Stored entries:

=== Section Start ===

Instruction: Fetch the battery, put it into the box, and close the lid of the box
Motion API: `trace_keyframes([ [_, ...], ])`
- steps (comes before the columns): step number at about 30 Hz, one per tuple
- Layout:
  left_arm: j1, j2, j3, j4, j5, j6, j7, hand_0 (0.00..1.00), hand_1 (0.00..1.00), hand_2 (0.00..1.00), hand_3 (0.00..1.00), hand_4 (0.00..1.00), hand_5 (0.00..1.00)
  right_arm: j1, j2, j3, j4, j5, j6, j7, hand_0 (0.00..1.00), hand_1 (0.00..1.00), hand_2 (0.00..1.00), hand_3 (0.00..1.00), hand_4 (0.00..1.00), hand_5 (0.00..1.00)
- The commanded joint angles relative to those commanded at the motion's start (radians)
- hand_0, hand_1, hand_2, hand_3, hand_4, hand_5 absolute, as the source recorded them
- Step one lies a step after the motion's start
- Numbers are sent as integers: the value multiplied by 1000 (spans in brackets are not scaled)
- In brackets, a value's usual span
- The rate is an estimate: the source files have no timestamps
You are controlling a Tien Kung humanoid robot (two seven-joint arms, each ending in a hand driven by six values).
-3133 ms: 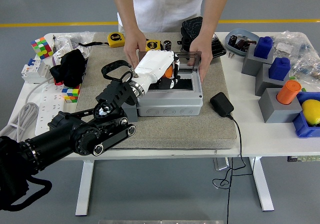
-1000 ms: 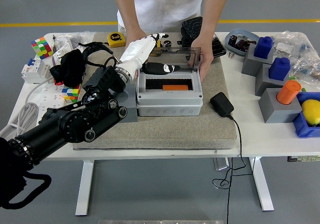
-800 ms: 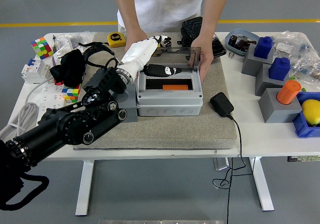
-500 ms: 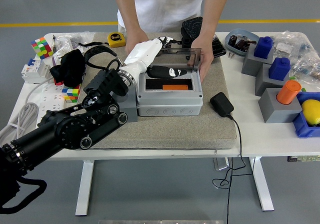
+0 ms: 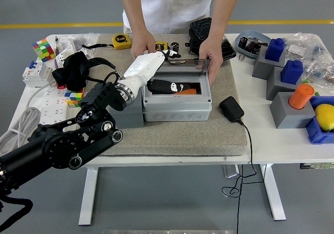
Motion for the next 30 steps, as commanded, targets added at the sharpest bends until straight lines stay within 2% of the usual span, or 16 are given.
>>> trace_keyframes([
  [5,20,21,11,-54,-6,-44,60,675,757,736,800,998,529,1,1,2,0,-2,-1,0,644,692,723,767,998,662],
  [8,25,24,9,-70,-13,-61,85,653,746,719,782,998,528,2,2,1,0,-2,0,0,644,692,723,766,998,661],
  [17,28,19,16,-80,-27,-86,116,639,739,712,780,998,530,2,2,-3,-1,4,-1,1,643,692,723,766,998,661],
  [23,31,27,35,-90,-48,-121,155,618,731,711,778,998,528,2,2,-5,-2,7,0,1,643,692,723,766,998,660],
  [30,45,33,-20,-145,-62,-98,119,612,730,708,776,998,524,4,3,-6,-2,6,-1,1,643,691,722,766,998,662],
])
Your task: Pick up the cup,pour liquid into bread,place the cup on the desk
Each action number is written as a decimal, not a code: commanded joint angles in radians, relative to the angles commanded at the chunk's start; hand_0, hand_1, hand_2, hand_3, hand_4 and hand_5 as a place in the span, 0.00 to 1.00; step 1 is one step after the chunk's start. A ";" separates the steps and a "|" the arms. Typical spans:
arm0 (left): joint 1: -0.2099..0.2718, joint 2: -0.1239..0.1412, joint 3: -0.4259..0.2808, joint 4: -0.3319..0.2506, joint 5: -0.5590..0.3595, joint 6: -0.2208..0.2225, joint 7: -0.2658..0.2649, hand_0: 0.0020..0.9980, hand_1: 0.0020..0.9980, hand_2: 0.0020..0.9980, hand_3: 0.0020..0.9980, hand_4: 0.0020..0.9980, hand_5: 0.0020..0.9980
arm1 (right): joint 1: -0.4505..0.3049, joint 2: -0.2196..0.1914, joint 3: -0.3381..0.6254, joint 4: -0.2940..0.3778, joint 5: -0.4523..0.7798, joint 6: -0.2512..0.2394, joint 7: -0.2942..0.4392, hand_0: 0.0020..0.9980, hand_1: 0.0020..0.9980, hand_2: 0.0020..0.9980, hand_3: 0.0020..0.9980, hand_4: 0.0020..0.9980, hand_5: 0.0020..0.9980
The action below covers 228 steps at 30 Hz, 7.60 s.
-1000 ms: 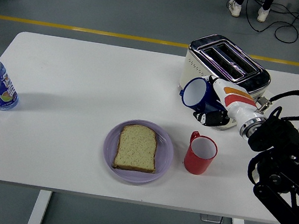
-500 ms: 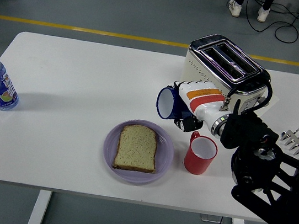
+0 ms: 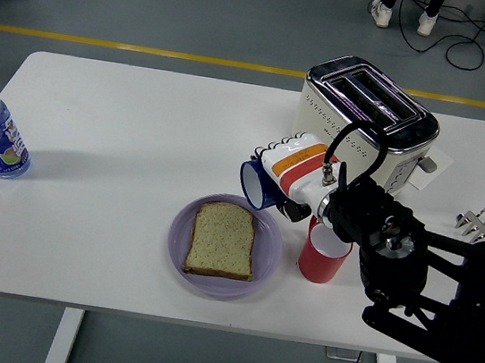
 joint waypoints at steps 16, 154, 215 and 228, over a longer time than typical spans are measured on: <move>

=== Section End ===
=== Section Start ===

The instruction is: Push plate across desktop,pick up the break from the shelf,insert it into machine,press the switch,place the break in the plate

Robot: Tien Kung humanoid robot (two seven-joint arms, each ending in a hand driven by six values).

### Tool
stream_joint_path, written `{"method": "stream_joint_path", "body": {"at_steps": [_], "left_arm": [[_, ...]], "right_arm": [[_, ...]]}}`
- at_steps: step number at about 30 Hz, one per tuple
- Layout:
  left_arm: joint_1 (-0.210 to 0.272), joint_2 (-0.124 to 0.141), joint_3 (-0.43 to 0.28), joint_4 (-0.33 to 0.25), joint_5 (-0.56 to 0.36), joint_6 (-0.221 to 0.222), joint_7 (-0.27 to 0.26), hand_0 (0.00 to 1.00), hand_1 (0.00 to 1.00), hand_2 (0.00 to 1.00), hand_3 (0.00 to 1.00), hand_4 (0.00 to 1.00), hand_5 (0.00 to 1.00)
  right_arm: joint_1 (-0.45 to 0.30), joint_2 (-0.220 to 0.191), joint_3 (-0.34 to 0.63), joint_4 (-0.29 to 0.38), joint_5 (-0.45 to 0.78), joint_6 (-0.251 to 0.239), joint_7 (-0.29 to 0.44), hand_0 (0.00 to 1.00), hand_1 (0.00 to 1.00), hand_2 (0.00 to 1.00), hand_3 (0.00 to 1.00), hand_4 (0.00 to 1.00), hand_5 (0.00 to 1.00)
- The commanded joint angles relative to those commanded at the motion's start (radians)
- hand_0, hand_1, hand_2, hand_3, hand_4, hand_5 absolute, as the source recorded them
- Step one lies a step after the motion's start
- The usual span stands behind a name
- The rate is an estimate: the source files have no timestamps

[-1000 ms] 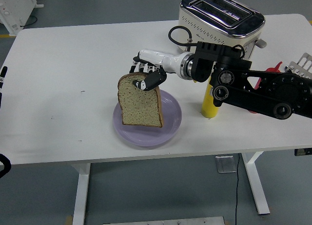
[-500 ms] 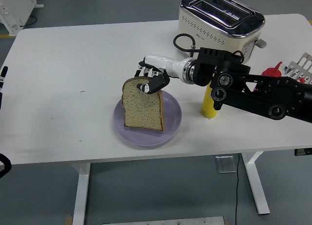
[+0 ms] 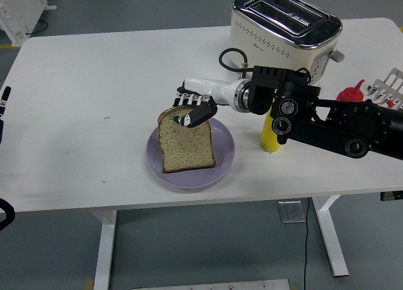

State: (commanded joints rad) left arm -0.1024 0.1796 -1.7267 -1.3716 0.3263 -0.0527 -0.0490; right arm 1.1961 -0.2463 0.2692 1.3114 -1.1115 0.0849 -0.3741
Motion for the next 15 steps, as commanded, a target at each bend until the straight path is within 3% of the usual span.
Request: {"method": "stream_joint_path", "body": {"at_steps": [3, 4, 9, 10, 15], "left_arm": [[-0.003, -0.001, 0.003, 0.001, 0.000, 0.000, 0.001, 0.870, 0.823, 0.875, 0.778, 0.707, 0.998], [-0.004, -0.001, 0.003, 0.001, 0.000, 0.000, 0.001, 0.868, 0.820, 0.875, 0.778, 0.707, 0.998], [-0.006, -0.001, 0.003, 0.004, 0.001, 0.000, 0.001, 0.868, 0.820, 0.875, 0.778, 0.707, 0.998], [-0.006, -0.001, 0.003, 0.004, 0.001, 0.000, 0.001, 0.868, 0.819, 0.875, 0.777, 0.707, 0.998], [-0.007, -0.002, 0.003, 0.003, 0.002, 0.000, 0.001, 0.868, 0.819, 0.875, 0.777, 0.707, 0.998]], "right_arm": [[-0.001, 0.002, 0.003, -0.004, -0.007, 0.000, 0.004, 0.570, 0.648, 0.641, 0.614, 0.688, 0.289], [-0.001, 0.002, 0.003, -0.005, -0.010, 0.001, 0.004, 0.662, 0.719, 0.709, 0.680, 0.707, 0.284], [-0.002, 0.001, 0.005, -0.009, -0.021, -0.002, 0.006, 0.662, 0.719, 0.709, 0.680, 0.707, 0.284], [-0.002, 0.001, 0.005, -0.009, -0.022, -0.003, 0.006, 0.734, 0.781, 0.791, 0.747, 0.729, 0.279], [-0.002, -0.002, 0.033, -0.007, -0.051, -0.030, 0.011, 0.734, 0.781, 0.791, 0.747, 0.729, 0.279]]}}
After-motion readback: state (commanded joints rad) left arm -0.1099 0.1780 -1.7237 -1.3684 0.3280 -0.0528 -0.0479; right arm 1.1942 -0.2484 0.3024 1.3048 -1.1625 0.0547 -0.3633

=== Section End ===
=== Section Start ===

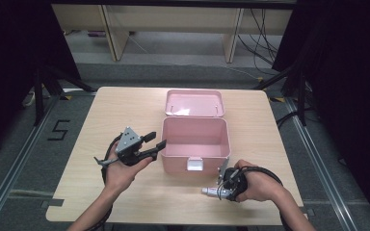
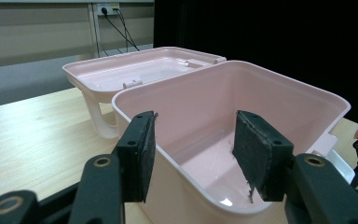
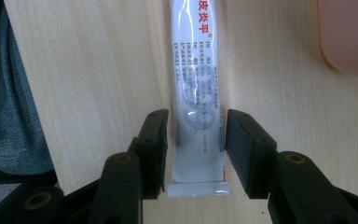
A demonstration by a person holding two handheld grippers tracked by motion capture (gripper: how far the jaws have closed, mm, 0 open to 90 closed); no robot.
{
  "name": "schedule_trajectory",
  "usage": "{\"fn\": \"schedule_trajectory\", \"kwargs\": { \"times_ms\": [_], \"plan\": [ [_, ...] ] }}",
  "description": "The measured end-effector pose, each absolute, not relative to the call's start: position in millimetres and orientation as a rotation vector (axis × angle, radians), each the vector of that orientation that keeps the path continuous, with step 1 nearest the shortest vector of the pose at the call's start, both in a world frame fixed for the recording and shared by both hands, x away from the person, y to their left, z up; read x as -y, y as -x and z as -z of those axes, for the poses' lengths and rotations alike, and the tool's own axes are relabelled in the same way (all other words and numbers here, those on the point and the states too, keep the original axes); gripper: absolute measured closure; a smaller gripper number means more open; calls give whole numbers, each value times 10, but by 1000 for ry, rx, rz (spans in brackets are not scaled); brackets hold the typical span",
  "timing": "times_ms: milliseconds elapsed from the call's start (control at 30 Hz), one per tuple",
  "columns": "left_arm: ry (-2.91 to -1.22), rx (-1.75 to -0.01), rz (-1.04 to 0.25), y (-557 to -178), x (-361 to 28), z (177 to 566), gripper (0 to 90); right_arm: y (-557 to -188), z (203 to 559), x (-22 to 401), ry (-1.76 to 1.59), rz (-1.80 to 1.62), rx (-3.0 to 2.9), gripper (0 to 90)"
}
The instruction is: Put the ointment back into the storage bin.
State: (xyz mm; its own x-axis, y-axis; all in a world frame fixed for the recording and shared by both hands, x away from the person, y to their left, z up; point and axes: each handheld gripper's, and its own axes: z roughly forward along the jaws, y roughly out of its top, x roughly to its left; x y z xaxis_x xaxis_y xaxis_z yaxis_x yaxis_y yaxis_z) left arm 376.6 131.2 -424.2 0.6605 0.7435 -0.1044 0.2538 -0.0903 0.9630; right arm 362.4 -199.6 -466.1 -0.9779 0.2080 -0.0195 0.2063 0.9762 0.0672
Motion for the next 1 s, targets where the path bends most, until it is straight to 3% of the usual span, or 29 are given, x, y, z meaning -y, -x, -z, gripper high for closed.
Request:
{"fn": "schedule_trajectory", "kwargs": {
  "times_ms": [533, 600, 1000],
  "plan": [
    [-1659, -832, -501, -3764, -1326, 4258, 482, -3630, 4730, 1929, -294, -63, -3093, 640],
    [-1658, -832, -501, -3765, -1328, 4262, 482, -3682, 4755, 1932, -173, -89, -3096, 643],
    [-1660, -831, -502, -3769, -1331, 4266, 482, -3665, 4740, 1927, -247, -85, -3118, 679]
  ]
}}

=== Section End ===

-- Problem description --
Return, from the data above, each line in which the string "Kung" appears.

-- Finished exercise --
You are controlling a Tien Kung humanoid robot (two seven-joint arms, each ending in a hand driven by six values).
Robot: Tien Kung humanoid robot (two seven-joint arms, each ending in a hand driven by six values).

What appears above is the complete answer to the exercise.